— Work task —
Please copy out every line of the data word for word.

(Data shown)

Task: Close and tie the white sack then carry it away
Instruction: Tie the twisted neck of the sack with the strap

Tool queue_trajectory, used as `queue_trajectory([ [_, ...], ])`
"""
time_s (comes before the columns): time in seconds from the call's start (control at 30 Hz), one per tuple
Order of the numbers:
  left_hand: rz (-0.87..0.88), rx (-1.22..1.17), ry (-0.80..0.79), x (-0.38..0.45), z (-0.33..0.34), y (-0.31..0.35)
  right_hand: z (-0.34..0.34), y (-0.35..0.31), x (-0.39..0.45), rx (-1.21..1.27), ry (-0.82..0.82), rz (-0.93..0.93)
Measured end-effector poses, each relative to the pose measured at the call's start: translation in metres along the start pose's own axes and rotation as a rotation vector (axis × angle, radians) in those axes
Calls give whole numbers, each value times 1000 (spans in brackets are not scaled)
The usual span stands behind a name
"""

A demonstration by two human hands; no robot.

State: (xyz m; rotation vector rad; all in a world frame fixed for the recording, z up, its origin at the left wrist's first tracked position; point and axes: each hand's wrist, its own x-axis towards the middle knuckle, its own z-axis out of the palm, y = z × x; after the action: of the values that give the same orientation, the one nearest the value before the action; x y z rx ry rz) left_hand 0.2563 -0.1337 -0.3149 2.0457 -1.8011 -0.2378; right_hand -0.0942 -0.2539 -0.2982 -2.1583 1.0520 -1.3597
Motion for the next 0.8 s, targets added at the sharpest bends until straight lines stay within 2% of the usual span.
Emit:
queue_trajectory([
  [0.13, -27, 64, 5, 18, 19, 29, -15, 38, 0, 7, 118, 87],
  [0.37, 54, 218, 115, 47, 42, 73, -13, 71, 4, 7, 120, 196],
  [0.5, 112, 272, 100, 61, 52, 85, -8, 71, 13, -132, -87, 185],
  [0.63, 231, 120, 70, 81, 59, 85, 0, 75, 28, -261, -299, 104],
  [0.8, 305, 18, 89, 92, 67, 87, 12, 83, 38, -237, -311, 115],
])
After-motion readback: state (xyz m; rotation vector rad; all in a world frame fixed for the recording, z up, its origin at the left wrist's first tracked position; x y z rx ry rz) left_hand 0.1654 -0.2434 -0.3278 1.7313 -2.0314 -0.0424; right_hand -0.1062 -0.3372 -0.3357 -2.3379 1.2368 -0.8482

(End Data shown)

— Answer to this task —
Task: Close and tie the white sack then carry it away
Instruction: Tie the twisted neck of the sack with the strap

Tool queue_trajectory, used as `queue_trajectory([ [_, ...], ])`
"""
time_s (comes before the columns): time in seconds from the call's start (control at 30 Hz), one per tuple
Order of the numbers:
  left_hand: rz (-0.87..0.88), rx (-1.22..1.17), ry (-0.80..0.79), x (-0.38..0.45), z (-0.33..0.34), y (-0.31..0.35)
  right_hand: z (-0.34..0.34), y (-0.35..0.31), x (-0.39..0.45), rx (-1.21..1.27), ry (-0.82..0.82), rz (-0.93..0.93)
Measured end-effector poses, each relative to the pose measured at the call's start: translation in metres along the start pose's own axes and rotation as a rotation vector (axis × angle, radians) in those axes
Calls give whole numbers, each value times 1000 (spans in brackets are not scaled)
The usual span stands behind a name
"""

A demonstration by two human hands; no robot.

State: (xyz m; rotation vector rad; all in a world frame fixed for the recording, z up, its origin at the left wrist's first tracked position; point and axes: each hand's wrist, its own x-axis towards the middle knuckle, its own z-axis out of the palm, y = z × x; after the action: of the values that give the same orientation, the one nearest the value before the action; x y z rx ry rz) left_hand 0.2563 -0.1337 -0.3149 2.0457 -1.8011 -0.2378; right_hand -0.0942 -0.2539 -0.2982 -2.1583 1.0520 -1.3597
Motion for the next 0.8 s, targets added at the sharpest bends until straight lines stay within 2% of the usual span.
Emit:
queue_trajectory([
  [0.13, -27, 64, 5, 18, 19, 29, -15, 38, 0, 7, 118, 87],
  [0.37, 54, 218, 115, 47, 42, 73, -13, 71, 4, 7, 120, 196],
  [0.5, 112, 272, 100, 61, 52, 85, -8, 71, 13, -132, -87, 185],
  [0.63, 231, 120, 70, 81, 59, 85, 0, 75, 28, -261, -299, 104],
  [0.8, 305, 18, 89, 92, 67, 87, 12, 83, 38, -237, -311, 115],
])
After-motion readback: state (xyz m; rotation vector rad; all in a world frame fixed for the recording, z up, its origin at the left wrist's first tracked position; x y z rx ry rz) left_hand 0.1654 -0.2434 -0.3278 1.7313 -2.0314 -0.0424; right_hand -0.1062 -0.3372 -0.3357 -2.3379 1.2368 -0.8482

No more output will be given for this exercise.